We’re designing a per-user rate limiter for a single-process application. Each user should be allowed bursts up to a fixed capacity and refill at a steady rate over time.
Every user must be isolated from other users. It should also work correctly under multi-threaded access.
To keep the scope focused, this is gonna be in-memory, single machine, no persistence, no distributed coordination
The API is minimal:
can_access(user_id) -> bool
If it returns True, the request is allowed. Otherwise, it’s rejected.
Now let’s look at some ideas that you might try
Sleep-based throttling
Block threads using sleep() when limit is exceeded. The problem with this is it blocks valuable threads. There is no burst support and it’s very hard to reason about fairness. Also it does not scale under load.
What must always be true
Before designing classes, define correctness rules.
- Request from a user never exceed thresholds
- Concurrent access must not corrupt state
- The rate limits should be enforced per timeframe smoothly
- One user’s rate limit must not affect any other user
Choosing the Algorithm: Token Bucket
The token bucket model is simple:
- Each user has a bucket.
- The bucket has a maximum capacity.
- Tokens are added continuously at a fixed rate.
- Each request consumes one token.
- If no tokens remain, reject.
- This model will support burst of traffic as well.
State Model
Bucket
- capacity: int
- refill_rate: float (tokens per second)
- tokens: float
- last_refill: float (last monotonic time when token was refilled)
- lock: threading.Lock
RateLimiter
- capacity: int
- refill_rate: float
- buckets: Dict[user_id, Bucket]
- lock: threading.Lock
Bucket
Represents one user’s rate state. Lock helps for synchronised access when using multiple threads.
RateLimiter
Manages buckets per user. Global lock protects bucket creation and dictionary mutation.
Why are we using monotonic time?
Rate limiting depends on elapsed time. Wall clock (time.time()) can move backwards due to NTP sync, manual clock adjustments etc… time.monotonic() always increases, it is immune to system time changes and it is designed for measuring durations
How state changes
Refill
Refill is computed lazily during request.

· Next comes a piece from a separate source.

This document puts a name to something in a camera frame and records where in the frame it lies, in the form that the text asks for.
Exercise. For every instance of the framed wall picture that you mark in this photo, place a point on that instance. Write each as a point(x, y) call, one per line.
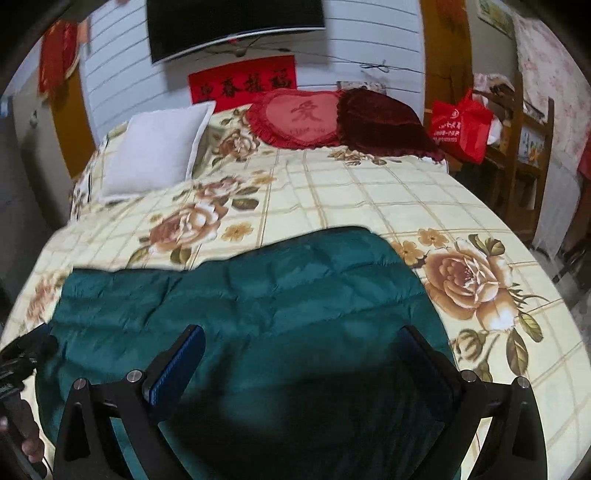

time_elapsed = now - last_refill
refill_amount = time_elapsed * refill_rate
tokens = min(capacity, tokens + refill_amount)
last_refill = now
No background thread. No timers. Time accumulation happens only when needed.
Request
Under bucket lock:
- Refill
- If tokens ≥ 1:
- tokens -= 1
- allow
- Else:
- reject
Concurrency Design
Two levels of locking.
1. Global lock (RateLimiter)
Used only for creating buckets and accessing dictionary. Released immediately after retrieving bucket. This prevents duplicate bucket creation and dictionary race conditions
2. Per-bucket lock
Protects tokensand last_refill. It prevents double consumption, negative tokens, refill race conditions. Without this lock, two threads could both see tokens ≥ 1, both decrement and it will give negative tokens
Minimal Class Diagram
classDiagram
class Bucket {
capacity: int
refill_rate: float
tokens: float
last_refill: float
try_consume()
_refill()
}
class RateLimiter {
buckets: Dict[int, Bucket]
can_access(user_id)
}
RateLimiter o-- Bucket
Implementation (Python)
import threading
import time
class Bucket:
def __init__(self, capacity: int, refill_rate: int):
self.capacity = capacity
self.refill_rate = refill_rate
self.tokens = capacity
self.last_refill = time.monotonic()
self.lock = threading.Lock()
def _refill(self):
now = time.monotonic()
delta = now - self.last_refill
if delta <= 0:
return
refill_amount = delta * self.refill_rate
self.tokens = min(self.capacity, self.tokens + refill_amount)
self.last_refill = now
def try_consume(self) -> bool:
with self.lock:
self._refill()
if self.tokens >= 1:
self.tokens -= 1
return True
return False
class RateLimiter:
def __init__(self, refill_rate: int, capacity: int) -> None:
self.refill_rate = refill_rate
self.capacity = capacity
self.buckets = {}
self.lock = threading.Lock()
def can_access(self, user_id: int) -> bool:
with self.lock:
if user_id not in self.buckets:
self.buckets[user_id] = Bucket(
self.capacity,
self.refill_rate,
)
bucket = self.buckets[user_id]
return bucket.try_consume()
Limits and Extensions
Memory growth
Inactive users stay in memory. You may add eviction logic (LRU or TTL).
Distributed systems
This design is single-process only. For distributed rate limiting use redis with Lua scripts, centralized token storage or sharded per-user ownership.